Items from a data source
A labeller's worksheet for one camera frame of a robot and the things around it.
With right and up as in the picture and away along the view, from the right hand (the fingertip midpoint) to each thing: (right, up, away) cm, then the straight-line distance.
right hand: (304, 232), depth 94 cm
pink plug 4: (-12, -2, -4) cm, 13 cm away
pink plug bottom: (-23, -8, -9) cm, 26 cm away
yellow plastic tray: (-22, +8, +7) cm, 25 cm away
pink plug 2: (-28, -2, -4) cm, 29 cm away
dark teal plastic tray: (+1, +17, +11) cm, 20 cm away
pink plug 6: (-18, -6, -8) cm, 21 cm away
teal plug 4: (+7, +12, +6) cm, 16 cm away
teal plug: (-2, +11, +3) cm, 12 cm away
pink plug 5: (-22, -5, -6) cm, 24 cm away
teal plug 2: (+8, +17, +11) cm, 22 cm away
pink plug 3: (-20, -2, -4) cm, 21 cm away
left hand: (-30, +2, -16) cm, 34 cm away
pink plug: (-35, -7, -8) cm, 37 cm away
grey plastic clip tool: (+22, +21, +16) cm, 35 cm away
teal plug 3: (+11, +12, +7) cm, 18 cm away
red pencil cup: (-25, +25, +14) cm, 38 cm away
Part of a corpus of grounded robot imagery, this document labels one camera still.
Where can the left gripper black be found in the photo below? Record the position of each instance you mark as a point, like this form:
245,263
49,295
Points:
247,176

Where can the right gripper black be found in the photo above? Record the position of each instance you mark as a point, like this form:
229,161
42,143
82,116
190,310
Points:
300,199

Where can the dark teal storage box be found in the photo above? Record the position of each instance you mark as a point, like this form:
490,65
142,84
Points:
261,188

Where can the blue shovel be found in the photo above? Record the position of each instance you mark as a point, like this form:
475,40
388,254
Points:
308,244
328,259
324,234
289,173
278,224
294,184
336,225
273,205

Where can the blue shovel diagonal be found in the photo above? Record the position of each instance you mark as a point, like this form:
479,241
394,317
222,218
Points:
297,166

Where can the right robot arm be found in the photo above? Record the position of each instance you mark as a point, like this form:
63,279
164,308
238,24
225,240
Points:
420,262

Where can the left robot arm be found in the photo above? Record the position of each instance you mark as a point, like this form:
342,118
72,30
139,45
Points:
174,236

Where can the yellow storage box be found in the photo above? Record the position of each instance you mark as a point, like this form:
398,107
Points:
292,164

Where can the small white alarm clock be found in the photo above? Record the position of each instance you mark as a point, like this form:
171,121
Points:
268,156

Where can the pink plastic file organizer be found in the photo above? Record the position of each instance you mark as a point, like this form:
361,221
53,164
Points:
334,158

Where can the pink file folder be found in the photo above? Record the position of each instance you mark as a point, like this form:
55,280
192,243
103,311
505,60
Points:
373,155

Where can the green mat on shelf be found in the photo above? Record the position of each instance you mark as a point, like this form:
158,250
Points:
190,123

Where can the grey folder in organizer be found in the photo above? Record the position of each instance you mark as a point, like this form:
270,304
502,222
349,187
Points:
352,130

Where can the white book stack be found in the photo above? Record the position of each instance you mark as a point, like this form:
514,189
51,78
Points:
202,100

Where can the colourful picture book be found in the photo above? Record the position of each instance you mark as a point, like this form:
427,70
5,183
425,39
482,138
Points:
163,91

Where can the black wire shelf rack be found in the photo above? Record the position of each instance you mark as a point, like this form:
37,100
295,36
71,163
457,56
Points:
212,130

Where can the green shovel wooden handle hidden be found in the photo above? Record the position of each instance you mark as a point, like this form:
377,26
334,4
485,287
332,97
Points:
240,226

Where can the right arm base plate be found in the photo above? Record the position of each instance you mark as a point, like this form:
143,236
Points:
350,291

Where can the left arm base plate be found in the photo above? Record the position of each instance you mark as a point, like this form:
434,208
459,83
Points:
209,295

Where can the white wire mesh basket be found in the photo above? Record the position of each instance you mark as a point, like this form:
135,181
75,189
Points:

→ PROBLEM STATEMENT
If a line contains the word "storage", it counts; say how many such lines the records hold, and give only that number.

→ TASK RESPONSE
2